Notes on <High Performance MySQL> Ch3: Schema Optimization and Indexing

Notes on <High Performance MySQL> Ch3: Schema Optimization and Indexing

Choosing Optimal Data Types

Smaller is usually better.

Simple is good.

For example, integers are cheaper to compare than characters.

Avoid NULL is possible.

You should define fields as NOT NULL whenever you can. A nullable column uses more storage space and requires special processing inside MySQL. When a nulla ble column is indexed, it requires an extra byte per entry and can even cause a fixed-size index (such as an index on a single integer column) to be converted to a variable-sized one in MyISAM. If you’re planning to index columns, avoid making them nullable if possible.

Whole Numbers

TINYINT(8 bits), SMALLINT(16 bits), MEDIUMINT(24 bits), INT(32 bits), or BIGINT(64 bits)

Signed and unsigned types use the same amount of storage space and have the same performance, so use whatever’s best for your data range.

Real Numbers

The FLOAT and DOUBLE types support approximate calculations with standard floating math.

The DECIMAL type is for storing exact fractional numbers. In MySQL 5.0 and newer, the DECIMAL type supports exact math.

The server itself performs DECIMAL math in MySQL 5.0 and newer, because CPUs don’t support the computations directly. Floating-point math is somewhat faster, because the CPU performs the computations natively.

Because of the additional space requirements and computational cost, you should use DECIMAL only when you need exact results for fractional numbers -- for example, when storing financial data.

String Types

Since MySQL 4.1, each string column can have its own character set and set of sorting rules for that character set, or collation. This can impact performance greatly.

VARCHAR and CHAR

VARCHAR

                VARCHAR uses 1 or 2 extra bytes to record the value’s length.

                In version 5.0 and newer, MySQL preserves trailing spaces when you store and retrieve values. In version 4.1 and older, MySQL strips trailing spaces.

CHAR

                CHAR is fixed-length: MySQL always allocates enough space for the specified number of characters. When storing a CHAR value, MySQL removes any trailing spaces. Values are padded with spaces as needed for comparisons.

                For very short columns, CHAR is more efficient than VARCHAR; a CHAR(1) designed to hold only Y and N values will use only one byte in a single character set, but a VARCHAR(1) would use two bytes because of the length byte.

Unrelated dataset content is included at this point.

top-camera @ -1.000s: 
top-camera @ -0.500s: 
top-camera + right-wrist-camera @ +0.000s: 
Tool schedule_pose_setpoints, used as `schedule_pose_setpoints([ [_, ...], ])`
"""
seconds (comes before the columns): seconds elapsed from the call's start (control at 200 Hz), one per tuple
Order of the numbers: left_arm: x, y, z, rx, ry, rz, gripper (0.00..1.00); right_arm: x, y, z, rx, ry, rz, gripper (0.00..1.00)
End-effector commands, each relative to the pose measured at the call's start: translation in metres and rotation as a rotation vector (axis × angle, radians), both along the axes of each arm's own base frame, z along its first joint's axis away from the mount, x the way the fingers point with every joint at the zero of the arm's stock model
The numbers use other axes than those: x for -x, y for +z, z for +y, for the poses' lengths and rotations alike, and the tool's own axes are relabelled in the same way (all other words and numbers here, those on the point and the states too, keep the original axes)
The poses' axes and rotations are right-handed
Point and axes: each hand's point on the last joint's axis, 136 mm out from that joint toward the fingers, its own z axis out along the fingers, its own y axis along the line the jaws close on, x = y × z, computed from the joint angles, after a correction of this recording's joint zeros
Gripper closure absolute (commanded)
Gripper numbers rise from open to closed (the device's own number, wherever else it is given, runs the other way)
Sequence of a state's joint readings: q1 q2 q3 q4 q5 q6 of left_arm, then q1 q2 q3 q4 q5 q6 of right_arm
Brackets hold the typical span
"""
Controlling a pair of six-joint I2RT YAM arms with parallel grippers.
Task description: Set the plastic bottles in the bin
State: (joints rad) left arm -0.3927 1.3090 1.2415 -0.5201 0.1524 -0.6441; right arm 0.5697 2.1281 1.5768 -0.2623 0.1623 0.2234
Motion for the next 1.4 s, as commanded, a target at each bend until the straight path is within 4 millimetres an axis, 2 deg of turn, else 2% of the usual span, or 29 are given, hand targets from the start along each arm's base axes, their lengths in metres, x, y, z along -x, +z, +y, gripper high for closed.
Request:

The sibling types for CHAR and VARCHAR are BINARY and VARBINARY, which store binary strings. These types are useful when you need to store binary data and want MySQL to compare the values as bytes instead of characters. MySQL literally compares BINARY strings one byte at a time, according to the numeric value of each byte. As a result, binary comparisons can be much simpler than character compilations, so they are faster.

Notes: Generosity Can Be Unwise

Storing the value 'hello' requires the same amount of space in a VARCHAR(5) and a VARCHAR(200) column. Is there any advantage to using the shorter column? As it turns out, there is a big advantage. The larger column can use much more memory, because MySQL often allocates fixed-size chunks of memory to hold values internally. This is especially bad for sorting or operations that use in-memory temporary tables. The same thing happens with filesorts that use on-disk temporary tables. The best strategy is to allocate only as much space as you really need.

BLOB and TEXT

TINYTEXT, SMALLTEXT, TEXT, MEDIUMTEXT, and LONGTEXT

TINYBLOB, SMALLBLOB, BLOB, MEDIUMBLOB, and LONGBLOB

BLOB is a synonym for SMALLBLOB, and TEXT is a synonym for SMALLTEXT.

MySQL handles each BLOB and TEXT value as an object within its own identity. The only difference between BLOB and TEXT families is that BLOB types store binary data with no collation or character set, but TEXT types have a character set and collation.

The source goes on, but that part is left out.